▶ TASK ITEM: Each record should be given again exactly, and any picture in it left out.

##### GIVEN DATA

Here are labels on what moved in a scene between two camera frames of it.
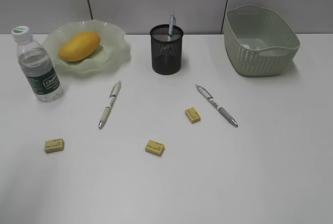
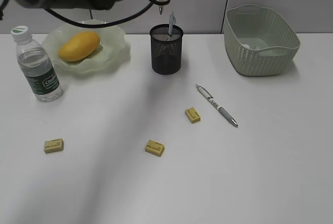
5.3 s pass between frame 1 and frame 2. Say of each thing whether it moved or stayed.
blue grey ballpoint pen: stayed
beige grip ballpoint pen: moved
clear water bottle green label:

##########

▶ ANSWER BOX:
Here are labels on what moved in a scene between two camera frames of it.
5.3 s pass between frame 1 and frame 2. Say of each thing whether it moved or stayed.
blue grey ballpoint pen: stayed
beige grip ballpoint pen: moved
clear water bottle green label:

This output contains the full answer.